Conducive Chronicle published by Conducive Magazine did an interesting an important series on Korean adoption earlier this week.

Anyone interested in inter-country adoptions and what happens as the kids grow up should take the time to read through the series.

There are a number of reasons Korea is such an important case study, from it being essentially the birthplace of where in many ways, the modern inter-country adoption movement began, to understanding the sheer scope of how many children were exported.

As those adopted as children grow up we’re seeing a snapshot of what inter-country adoption has meant to them, and to their families of origin. In reconnecting, the separately held ‘puzzle pieces’ are being brought back together and a more accurate account of what happened is finally emerging.
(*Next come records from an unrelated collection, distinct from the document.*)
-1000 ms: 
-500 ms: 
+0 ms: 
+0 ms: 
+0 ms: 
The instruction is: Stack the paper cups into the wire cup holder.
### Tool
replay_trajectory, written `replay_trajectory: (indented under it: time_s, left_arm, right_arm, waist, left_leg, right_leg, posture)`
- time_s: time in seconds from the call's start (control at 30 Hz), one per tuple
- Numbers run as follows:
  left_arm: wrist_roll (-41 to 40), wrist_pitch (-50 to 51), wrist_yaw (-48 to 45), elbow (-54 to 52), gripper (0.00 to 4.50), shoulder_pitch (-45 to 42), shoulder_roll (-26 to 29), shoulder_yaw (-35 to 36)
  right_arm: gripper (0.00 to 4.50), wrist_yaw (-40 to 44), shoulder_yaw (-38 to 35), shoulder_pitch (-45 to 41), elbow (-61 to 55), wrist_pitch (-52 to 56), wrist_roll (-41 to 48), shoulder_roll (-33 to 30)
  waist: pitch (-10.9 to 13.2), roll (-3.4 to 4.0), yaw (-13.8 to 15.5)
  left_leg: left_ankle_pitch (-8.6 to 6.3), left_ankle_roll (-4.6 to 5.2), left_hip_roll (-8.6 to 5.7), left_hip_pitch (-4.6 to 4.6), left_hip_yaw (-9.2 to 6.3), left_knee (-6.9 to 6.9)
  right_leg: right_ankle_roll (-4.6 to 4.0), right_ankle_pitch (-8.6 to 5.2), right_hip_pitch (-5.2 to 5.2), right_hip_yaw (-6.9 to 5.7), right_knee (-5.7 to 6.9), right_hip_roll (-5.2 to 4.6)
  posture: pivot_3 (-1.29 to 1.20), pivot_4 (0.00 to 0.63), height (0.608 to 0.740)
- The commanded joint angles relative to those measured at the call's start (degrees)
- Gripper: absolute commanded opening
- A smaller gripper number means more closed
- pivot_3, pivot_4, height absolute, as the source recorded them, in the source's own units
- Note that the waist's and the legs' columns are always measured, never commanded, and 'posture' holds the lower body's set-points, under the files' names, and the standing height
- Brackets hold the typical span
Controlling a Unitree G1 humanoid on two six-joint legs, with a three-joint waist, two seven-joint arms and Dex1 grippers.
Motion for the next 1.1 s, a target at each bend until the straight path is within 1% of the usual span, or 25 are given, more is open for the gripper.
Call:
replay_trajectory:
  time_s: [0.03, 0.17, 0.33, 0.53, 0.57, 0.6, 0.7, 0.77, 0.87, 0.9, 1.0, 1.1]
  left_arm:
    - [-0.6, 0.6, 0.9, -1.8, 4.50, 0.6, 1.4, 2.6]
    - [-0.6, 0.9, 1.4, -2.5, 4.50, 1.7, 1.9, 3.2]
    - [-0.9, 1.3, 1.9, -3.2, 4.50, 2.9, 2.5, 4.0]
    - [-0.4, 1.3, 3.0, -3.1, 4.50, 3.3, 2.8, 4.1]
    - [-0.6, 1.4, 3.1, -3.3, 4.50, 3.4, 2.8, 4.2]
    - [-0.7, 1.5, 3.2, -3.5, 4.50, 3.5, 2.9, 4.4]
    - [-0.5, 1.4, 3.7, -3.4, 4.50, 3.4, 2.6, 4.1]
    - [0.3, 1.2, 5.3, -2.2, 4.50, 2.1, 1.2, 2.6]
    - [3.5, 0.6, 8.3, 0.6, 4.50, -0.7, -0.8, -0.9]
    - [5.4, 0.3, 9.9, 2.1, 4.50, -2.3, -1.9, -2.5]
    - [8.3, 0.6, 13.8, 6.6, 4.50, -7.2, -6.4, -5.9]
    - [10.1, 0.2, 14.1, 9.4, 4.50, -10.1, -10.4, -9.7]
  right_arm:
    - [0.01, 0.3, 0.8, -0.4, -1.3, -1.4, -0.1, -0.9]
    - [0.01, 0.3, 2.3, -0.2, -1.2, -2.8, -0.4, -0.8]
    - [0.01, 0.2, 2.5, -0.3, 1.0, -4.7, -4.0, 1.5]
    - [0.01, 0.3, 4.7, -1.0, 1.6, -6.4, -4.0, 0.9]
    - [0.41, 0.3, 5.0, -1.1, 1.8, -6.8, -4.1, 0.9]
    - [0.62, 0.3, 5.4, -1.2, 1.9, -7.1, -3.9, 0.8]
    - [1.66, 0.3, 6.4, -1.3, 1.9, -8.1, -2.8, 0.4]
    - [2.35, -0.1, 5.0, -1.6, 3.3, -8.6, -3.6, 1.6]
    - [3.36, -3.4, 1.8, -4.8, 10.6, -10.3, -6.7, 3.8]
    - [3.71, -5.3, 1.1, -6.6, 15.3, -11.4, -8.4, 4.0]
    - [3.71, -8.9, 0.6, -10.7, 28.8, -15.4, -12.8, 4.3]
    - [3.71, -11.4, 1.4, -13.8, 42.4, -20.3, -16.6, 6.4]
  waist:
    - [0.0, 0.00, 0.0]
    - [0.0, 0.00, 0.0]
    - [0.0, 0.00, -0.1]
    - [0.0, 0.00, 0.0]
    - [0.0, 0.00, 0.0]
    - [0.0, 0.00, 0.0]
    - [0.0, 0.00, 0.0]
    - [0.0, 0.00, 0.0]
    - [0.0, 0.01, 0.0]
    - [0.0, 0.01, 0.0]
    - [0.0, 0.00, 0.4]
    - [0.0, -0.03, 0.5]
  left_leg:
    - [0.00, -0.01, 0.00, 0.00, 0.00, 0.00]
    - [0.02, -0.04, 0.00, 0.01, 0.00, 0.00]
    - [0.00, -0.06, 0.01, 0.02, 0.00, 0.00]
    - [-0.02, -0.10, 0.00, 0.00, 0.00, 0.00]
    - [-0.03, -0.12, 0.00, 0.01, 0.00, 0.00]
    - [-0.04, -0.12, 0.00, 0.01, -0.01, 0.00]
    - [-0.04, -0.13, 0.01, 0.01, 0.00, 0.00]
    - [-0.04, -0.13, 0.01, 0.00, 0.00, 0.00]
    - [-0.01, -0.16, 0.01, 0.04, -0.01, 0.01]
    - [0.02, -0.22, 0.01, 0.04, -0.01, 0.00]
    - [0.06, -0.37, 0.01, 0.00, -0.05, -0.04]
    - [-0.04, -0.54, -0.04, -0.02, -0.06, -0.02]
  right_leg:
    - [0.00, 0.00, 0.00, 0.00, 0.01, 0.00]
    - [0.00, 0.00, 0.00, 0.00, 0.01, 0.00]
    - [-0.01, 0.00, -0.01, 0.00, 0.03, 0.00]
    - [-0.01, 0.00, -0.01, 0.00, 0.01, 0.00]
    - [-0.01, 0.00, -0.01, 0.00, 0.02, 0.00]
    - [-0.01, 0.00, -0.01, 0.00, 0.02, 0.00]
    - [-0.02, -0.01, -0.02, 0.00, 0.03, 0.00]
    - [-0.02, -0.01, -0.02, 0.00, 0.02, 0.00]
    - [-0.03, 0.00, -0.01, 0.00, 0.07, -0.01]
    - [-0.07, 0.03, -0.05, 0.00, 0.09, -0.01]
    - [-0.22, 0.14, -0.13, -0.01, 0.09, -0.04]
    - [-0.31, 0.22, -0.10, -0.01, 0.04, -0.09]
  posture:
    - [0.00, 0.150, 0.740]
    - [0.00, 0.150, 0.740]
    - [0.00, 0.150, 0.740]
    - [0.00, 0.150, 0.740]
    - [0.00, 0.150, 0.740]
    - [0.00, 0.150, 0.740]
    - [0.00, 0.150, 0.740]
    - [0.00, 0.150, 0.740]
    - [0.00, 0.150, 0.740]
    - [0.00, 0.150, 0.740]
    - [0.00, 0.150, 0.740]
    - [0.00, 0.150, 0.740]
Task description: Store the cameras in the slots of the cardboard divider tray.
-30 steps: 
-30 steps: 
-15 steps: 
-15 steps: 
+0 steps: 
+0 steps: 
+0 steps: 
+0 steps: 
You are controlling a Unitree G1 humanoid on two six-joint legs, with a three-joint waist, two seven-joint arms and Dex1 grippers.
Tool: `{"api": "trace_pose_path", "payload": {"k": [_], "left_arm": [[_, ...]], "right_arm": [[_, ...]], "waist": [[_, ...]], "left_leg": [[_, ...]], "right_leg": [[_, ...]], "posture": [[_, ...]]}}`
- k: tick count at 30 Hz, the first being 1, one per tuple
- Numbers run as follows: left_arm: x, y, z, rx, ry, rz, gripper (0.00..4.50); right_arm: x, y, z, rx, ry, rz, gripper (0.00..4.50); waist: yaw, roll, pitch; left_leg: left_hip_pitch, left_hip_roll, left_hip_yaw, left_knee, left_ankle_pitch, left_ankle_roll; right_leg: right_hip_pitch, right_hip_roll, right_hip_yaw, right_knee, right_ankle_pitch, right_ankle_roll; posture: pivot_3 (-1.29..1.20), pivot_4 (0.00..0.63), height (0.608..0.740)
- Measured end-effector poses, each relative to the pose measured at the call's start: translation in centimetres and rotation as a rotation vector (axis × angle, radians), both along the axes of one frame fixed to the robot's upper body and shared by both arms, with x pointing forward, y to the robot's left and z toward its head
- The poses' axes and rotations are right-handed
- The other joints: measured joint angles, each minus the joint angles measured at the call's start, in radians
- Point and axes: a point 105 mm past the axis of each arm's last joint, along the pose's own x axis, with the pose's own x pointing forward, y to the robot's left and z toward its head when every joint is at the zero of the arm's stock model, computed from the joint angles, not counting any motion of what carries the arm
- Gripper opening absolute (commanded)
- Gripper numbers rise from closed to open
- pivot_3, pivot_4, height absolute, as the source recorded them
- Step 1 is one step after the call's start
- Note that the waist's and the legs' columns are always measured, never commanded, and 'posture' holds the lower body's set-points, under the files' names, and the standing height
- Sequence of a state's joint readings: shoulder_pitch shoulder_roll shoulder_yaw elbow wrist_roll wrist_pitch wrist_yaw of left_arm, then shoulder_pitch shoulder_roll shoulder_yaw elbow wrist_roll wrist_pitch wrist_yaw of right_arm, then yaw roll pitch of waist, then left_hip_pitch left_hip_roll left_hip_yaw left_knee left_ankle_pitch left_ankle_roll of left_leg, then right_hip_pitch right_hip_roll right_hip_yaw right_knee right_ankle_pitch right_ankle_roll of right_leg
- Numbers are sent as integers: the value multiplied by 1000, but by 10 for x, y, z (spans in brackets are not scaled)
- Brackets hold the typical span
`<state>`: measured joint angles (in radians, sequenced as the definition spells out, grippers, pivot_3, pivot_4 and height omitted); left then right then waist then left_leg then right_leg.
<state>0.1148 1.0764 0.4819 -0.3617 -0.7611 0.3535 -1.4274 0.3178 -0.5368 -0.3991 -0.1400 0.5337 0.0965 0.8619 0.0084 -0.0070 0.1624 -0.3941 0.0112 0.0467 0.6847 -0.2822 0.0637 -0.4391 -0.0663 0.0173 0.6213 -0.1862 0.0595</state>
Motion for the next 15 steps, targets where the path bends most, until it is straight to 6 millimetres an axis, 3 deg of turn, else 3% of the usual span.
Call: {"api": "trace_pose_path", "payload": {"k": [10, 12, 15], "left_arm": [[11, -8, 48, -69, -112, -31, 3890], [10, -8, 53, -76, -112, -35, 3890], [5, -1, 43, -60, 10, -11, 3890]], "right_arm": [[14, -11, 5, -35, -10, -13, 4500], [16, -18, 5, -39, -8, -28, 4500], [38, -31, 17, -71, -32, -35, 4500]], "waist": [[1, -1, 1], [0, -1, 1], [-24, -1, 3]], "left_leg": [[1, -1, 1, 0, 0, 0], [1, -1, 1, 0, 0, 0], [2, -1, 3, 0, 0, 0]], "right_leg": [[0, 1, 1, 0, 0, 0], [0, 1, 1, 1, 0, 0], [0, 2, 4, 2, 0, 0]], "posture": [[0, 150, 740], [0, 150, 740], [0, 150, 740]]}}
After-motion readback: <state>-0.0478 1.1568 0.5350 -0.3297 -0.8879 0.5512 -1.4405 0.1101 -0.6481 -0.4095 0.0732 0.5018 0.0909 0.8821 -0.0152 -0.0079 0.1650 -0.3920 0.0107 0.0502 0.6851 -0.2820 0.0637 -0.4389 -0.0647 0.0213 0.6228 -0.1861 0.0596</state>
Despite all the marketing of adoptive families as adoptees ‘forever families’ and other such drek, the bottom line remains, once old enough to act autonomously, adoptees return to seek their families, their stories, their authentic histories, and quite often run headlong into the brick wall of agencies that when exporting babies were well staffed and thriving, but now decades later, some no longer exist, others have minimal staff at best, and now massive backlogs of reunion searches to run with no funding and almost no one to do such with.

Far from finding the happy-go-lucky mythologies of adoption, adoptees are instead finding the white envelope systematic fraud, the poverty and dire circumstances that drove many women to lose their children, the social death system, and the outright magnitude of how many children were stripmined out of Korean women and families for the adoption exports.

Rather than attempting to explain such myself, I’ll simply encourage readers to explore the series, along with other documents.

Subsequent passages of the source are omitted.